The problem> Give a verbatim copy of the data, leaving the pictures out.

Data block>
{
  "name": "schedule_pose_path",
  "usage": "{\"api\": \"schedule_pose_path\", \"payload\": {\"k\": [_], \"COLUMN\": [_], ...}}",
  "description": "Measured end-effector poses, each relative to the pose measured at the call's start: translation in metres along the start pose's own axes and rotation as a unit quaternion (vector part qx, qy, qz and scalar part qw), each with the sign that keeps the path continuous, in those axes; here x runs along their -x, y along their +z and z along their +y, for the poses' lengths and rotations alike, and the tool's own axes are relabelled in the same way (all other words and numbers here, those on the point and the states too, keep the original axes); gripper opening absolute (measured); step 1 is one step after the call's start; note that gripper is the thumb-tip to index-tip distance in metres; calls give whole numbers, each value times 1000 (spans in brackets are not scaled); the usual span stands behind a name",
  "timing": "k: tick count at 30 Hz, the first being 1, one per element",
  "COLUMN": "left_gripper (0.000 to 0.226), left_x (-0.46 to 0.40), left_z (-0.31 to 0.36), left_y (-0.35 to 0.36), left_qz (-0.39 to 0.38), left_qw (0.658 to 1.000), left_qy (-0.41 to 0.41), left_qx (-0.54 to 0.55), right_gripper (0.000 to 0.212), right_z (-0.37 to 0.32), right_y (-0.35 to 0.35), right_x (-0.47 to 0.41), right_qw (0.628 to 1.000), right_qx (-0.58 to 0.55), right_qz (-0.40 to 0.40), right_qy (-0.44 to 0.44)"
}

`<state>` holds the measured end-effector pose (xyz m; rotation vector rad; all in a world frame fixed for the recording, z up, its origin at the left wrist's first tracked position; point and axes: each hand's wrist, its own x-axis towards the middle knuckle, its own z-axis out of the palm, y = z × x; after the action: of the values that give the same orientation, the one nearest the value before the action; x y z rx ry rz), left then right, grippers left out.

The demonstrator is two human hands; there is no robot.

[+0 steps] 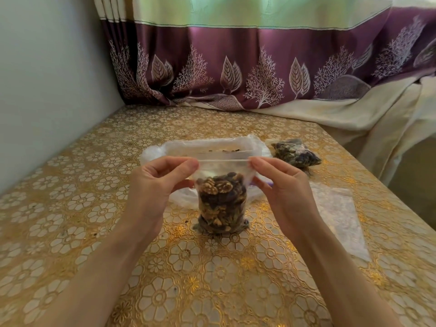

Expected answer>
{
  "name": "schedule_pose_path",
  "usage": "{\"api\": \"schedule_pose_path\", \"payload\": {\"k\": [_], \"COLUMN\": [_], ...}}",
  "description": "Measured end-effector poses, each relative to the pose measured at the call's start: translation in metres along the start pose's own axes and rotation as a unit quaternion (vector part qx, qy, qz and scalar part qw), each with the sign that keeps the path continuous, in those axes; here x runs along their -x, y along their +z and z along their +y, for the poses' lengths and rotations alike, and the tool's own axes are relabelled in the same way (all other words and numbers here, those on the point and the states too, keep the original axes); gripper opening absolute (measured); step 1 is one step after the call's start; note that gripper is the thumb-tip to index-tip distance in metres; calls give whole numbers, each value times 1000 (spans in brackets are not scaled); the usual span stands behind a name",
  "timing": "k: tick count at 30 Hz, the first being 1, one per element",
  "COLUMN": "left_gripper (0.000 to 0.226), left_x (-0.46 to 0.40), left_z (-0.31 to 0.36), left_y (-0.35 to 0.36), left_qz (-0.39 to 0.38), left_qw (0.658 to 1.000), left_qy (-0.41 to 0.41), left_qx (-0.54 to 0.55), right_gripper (0.000 to 0.212), right_z (-0.37 to 0.32), right_y (-0.35 to 0.35), right_x (-0.47 to 0.41), right_qw (0.628 to 1.000), right_qx (-0.58 to 0.55), right_qz (-0.40 to 0.40), right_qy (-0.44 to 0.44)"
}

`<state>` holds the measured end-effector pose (xyz m; rotation vector rad; all in a world frame fixed for the recording, z up, its origin at the left wrist's first tracked position; point and axes: each hand's wrist, its own x-axis towards the middle knuckle, its own z-axis out of the palm, y = z × x; after the action: of the values that give the same orientation, the one nearest the value before the action; x y z rx ry rz), left then right, grippers left out.

The demonstrator is two human hands; there is no robot.

[+0 steps] 

The answer is complete, and the exercise is done.